Boggs played his final two big league seasons for his hometown Tampa Bay Rays. In fact, Boggs hit the first home run in Devil Rays history, in the 6th inning of the inaugural game on March 31, 1998. Plus, on August 7, 1999, Boggs collected his 3,000th career hit – a home run. Boggs is one of only three players whose 3,000th hit was a home run (along with Derek Jeter and Alex Rodriguez).
He was inducted into the Baseball Hall of Fame in 2005, on the first ballot, receiving 91.9 percent of the votes.
“When I was in the minor leagues, I was told that I have no power, can’t field and am too slow. Those are three criteria that will get you out of the big leagues in a hurry. Well, I ultimately landed in the Hall of Fame,” Boggs said. “I was a leadoff guy who never stole bases, but I never had to worry about that; I was fortunate to have a lot of thunder (behind me in the lineup).
“When you look at what it takes to get that far, to get into the Baseball Hall of Fame … it’s not something in Little League that you state is your goal. Your ultimate goal (in Little League) is to make your high school team, then to go to college (to play) or sign professionally, then you play professionally.
“Ultimately, less than one percent of those who have ever played the game are in the Hall of Fame. There are a lot of good players who aren’t in the Hall of Fame.”

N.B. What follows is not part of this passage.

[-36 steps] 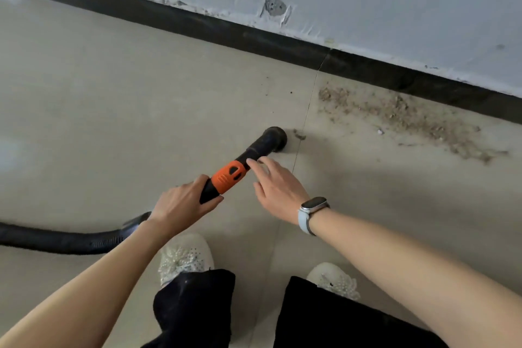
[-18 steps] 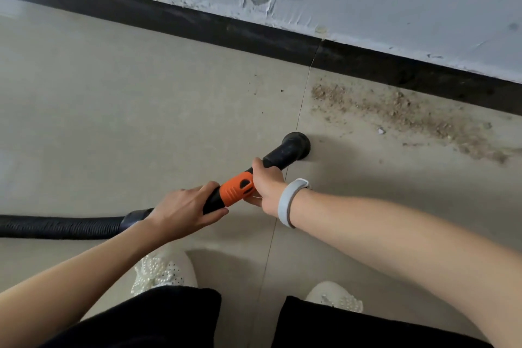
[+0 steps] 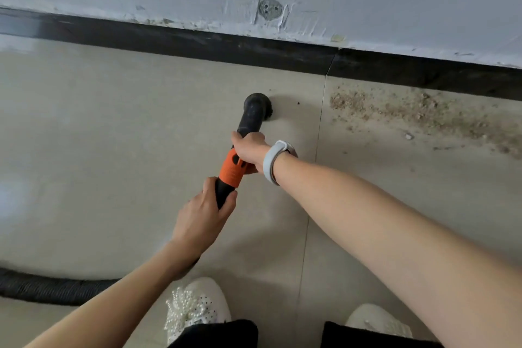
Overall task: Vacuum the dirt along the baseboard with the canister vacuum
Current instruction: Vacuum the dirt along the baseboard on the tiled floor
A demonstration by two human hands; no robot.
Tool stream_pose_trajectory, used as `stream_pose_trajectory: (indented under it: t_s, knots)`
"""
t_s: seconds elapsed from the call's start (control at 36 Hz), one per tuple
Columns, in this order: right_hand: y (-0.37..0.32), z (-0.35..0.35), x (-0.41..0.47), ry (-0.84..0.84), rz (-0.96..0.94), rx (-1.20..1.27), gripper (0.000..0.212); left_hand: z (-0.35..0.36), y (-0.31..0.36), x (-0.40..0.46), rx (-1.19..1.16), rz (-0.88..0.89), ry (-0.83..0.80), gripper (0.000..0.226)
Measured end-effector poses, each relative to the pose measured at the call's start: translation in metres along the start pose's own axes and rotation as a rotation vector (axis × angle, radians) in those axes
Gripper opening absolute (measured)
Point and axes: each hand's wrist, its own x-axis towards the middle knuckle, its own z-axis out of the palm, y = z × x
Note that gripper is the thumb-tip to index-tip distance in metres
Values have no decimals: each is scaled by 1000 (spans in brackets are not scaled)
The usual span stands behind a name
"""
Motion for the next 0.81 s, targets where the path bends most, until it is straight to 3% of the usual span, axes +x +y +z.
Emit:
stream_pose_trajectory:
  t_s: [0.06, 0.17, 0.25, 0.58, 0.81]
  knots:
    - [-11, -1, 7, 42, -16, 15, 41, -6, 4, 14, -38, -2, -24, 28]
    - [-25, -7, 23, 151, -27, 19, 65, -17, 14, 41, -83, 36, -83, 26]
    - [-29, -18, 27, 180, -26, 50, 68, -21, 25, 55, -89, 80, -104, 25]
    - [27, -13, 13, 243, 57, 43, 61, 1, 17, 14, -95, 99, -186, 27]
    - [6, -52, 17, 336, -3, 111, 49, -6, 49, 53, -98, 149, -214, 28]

Boggs certainly is a Hall of Famer – and when he appeared at a Tristar Productions’ card show in 2017, he wore his Hall of Fame ring and his 1996 World Series ring, which he tagged as a “very special” season.
Boggs, for the past 17 years, has been coaching high school baseball in Tampa, which he said is “very enjoyable.”

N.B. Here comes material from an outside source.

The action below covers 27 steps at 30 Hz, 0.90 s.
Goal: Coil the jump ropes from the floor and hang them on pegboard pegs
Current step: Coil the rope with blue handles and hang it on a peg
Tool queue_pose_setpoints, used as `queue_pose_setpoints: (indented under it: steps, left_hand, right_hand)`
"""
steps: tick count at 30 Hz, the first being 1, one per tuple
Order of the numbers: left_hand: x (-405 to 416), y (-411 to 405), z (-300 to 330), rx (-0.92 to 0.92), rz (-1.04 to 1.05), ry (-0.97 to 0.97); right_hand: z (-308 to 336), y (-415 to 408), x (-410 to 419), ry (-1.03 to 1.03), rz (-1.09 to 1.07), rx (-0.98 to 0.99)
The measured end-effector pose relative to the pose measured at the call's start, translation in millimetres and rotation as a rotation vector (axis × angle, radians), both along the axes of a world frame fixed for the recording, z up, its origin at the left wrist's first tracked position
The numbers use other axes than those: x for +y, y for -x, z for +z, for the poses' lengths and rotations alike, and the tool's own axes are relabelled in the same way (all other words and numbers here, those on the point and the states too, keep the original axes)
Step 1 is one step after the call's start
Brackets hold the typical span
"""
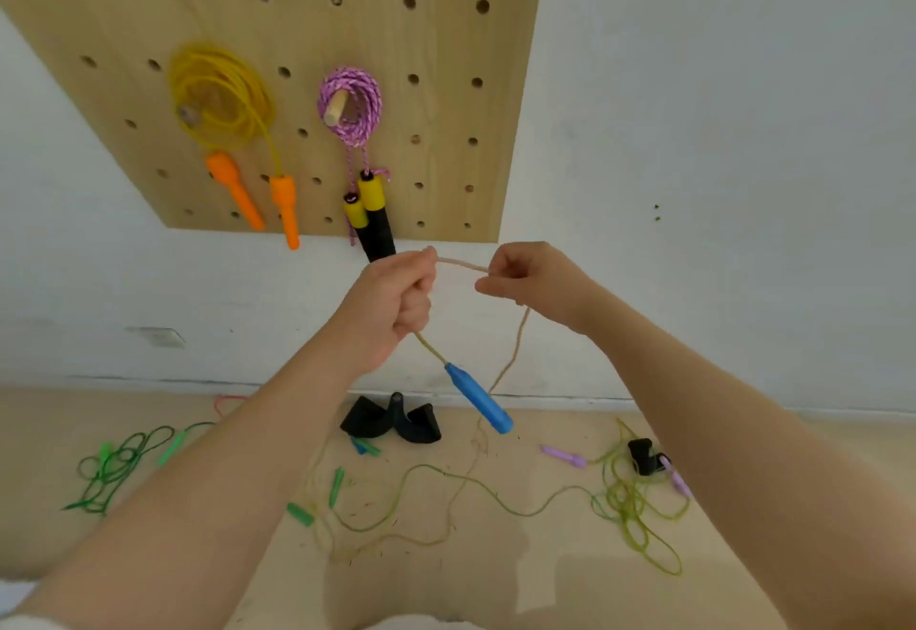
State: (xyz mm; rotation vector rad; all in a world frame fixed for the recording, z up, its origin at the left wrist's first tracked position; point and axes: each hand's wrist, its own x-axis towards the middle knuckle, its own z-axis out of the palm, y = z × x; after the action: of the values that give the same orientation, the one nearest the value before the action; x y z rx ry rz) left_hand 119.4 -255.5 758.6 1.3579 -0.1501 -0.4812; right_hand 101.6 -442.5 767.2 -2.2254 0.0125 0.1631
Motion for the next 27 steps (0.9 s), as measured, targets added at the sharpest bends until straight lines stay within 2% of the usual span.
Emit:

“I’ve got a World Series ring. I also would like a high school state championship ring; that would be really nice,” he added.

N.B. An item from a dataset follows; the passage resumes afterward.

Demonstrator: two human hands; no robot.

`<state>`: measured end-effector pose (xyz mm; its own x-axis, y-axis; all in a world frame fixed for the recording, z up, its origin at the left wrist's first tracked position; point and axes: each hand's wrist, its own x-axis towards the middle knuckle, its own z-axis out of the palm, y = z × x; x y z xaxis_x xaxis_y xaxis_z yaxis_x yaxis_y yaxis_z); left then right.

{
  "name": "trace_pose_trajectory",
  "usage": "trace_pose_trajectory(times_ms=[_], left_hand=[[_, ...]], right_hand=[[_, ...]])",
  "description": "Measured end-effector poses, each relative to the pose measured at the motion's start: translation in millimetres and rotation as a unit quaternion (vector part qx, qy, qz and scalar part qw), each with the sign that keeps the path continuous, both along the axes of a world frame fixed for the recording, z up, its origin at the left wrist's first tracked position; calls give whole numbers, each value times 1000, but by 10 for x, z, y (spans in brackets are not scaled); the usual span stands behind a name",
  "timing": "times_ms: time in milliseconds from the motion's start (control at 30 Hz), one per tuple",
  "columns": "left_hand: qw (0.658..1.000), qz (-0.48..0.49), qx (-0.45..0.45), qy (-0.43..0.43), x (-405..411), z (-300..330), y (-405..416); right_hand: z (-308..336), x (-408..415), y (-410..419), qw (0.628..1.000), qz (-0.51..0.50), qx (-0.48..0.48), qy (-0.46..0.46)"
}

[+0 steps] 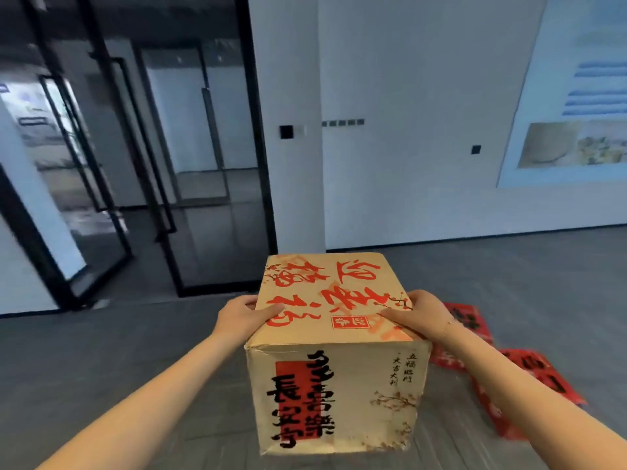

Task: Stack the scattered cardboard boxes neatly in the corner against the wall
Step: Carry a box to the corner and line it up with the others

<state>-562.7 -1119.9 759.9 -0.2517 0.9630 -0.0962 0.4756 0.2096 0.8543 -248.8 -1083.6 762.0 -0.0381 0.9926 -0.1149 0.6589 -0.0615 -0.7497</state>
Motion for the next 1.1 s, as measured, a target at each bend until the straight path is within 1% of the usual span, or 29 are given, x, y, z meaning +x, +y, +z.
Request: trace_pose_trajectory(times_ms=[133,267,333,533,700,800,967,1100], left_hand=[[997,73,5,31,-1117,214,-269],[986,154,12,54,-2097,374,-599],[979,193,12,66,-2521,424,-764],[951,302,-21,61,-3577,388,-1308],[909,413,-18,55,-4234,263,-1534],[883,465,-14,57,-4579,248,-1612],[840,536,8,82,-5062,331,-1881],[810,582,3,71,-5401,271,-2283]], right_hand=[[111,-1234,229,996,85,0,16],[308,-2370,349,985,168,8,34],[373,-2886,393,977,211,17,33],[422,-4354,503,943,331,22,32],[407,-5462,580,909,417,-9,15],[459,-6063,649,888,460,-7,17],[462,-7005,657,849,521,-22,80],[378,-7700,428,827,554,-50,87]])
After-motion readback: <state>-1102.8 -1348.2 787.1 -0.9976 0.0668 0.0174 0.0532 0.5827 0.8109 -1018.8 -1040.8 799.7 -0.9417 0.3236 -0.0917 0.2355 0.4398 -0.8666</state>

Boggs also spent time years ago coaching for Tampa Bay.
“The enjoyment I get out of these high school kids is, they are like lumps of clay; you get to mold them how you want to (be and play), teach them the game the way it should be played,” Boggs said. “As I always tell the kids, it takes no ability to hustle, and I learned that early on in my Little League career, watching Pete Rose. You play the game one way: all out.
“It sort of irritates me now when a player who makes $15 million (per year) pops up a ball in the infield and he just jogs to first base. So, I give my kids a little incentive: I tell them, ‘I’ll give you $50 if you hit a pop up in the infield and wind up on second base.’”
Boggs, who coaches first base in the high school game, has handed out $200.
More Wade Boggs:
• On his favorite chicken dish: “If it’s fowl, it’s for me.”
• On Jeff Bagwell, a 2017 Hall of Fame inductee: “Jeff was a terrific player; I’m really, really happy for him.”
• Hitting .400: From May 17, 1985 to May 20, 1986, which was 162 consecutive games, Peter Gammons calculated that Boggs hit .403.
• On Hitting .400: “I don’t think it’s possible anymore because guys don’t walk enough; that’s a lost art now. The last person to do it was my idol, Ted Williams.”
• TV Star: In 2011, he appeared in the Psych episode ‘Dead Man’s Curveball.’ “They are just as funny off camera as they are on-camera; they really are,” Boggs said.
• Yankees-Red Sox Rivalry: “It is one of the greatest rivalries in all of sports. The people in Boston weren’t too happy with me for leaving Boston for New York, and they let me know it. Thankfully I’m back in the good graces of the Boston fans.”
• Pro Wrestling: “I’m a huge fan,” he said. Boggs has attended countless WWE and WCW shows in person. One of Boggs’ fondest, most memorable wrestling-related stories revolves around a time he went deer hunting in Iowa with the late Curt Hennig. They were walking and Boggs got entangled in barbed wire, cutting himself from his knee to his ankle. “I’m hanging on this barbed wire, bleeding profusely. Curt proceeded to use his strength (to) get me off the barbed wire and then carried me over a mile on his shoulders. The doctors said I probably would have bled to death if no one was there. Curt was my guardian angel,” Boggs said. Years later, Vince McMahon called Boggs and asked if he would induct Hennig into the WWE Hall of Fame.